START Material to process

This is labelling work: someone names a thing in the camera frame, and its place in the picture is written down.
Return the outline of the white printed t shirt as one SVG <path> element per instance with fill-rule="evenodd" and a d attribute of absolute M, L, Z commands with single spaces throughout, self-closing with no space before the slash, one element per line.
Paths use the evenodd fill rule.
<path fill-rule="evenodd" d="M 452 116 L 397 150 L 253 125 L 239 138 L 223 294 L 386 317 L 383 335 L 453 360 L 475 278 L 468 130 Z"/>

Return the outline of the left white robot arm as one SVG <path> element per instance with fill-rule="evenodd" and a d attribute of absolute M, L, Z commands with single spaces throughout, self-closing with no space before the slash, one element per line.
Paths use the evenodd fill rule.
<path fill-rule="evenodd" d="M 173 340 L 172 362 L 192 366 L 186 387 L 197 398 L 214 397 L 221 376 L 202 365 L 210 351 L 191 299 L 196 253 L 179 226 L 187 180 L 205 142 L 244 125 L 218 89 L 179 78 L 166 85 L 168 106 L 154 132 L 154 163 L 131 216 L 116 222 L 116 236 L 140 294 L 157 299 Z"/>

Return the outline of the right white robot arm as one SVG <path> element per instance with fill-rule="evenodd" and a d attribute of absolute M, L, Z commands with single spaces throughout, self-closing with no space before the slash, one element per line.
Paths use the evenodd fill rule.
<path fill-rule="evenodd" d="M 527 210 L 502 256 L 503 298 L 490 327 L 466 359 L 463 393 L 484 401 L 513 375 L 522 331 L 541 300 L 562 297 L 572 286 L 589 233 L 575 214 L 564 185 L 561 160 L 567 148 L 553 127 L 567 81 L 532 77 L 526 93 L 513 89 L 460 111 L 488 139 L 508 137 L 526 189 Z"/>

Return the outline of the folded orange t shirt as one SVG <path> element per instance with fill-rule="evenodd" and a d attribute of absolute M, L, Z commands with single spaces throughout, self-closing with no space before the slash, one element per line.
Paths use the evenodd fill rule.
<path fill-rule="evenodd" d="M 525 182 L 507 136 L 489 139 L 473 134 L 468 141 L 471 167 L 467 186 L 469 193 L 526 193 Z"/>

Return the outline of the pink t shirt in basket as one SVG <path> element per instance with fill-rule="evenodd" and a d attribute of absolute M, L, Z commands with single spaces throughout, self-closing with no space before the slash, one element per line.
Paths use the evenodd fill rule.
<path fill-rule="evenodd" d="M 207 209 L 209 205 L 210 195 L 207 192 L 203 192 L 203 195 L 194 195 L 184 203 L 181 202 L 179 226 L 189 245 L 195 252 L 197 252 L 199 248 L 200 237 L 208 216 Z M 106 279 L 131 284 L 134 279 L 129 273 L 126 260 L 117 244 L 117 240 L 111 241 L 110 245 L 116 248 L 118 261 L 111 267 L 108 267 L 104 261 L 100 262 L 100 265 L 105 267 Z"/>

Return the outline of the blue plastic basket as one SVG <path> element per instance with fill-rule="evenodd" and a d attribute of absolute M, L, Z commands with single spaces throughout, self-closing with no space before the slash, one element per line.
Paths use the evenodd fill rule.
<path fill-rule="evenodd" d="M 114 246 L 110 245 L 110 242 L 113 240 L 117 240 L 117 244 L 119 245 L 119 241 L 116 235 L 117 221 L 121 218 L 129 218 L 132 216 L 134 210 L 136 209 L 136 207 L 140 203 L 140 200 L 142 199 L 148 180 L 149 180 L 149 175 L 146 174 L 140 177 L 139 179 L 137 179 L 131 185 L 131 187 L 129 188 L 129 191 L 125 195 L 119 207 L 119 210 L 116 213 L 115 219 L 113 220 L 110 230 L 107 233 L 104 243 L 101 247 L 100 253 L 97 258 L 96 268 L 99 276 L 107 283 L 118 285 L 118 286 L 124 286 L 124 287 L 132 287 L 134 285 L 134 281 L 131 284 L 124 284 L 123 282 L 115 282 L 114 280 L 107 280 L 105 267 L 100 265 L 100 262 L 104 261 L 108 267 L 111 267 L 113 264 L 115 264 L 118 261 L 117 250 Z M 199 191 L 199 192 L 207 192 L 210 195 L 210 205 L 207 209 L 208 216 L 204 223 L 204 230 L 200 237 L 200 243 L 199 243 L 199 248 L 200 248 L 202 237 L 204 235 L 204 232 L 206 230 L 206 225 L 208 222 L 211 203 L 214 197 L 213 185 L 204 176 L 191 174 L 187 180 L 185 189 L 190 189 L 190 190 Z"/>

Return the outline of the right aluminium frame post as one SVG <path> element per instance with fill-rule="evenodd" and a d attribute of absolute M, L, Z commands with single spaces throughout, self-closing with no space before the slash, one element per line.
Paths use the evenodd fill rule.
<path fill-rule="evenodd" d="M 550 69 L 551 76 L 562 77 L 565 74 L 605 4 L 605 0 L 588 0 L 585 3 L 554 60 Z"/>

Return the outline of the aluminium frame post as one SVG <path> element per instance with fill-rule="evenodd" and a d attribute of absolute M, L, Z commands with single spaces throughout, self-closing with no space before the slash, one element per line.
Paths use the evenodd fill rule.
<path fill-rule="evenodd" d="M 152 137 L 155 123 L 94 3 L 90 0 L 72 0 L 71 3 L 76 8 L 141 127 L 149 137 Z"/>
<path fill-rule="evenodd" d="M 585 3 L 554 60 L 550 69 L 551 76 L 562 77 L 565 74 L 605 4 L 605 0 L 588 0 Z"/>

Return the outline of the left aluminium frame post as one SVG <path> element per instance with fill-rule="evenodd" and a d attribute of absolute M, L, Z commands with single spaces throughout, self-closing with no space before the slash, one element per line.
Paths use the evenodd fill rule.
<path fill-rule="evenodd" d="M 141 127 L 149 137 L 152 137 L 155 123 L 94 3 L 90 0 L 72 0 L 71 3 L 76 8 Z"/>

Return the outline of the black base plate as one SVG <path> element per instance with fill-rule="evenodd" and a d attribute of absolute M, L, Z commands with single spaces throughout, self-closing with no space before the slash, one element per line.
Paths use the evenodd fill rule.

END Material to process

Your objective:
I need every line from the material that contains the word "robot".

Task solution:
Return the outline of the left white robot arm as one SVG <path> element per instance with fill-rule="evenodd" and a d attribute of absolute M, L, Z commands with single spaces throughout, self-closing with no space before the slash, one element per line.
Return the outline of the right white robot arm as one SVG <path> element per instance with fill-rule="evenodd" and a d attribute of absolute M, L, Z commands with single spaces throughout, self-closing with no space before the slash, one element per line.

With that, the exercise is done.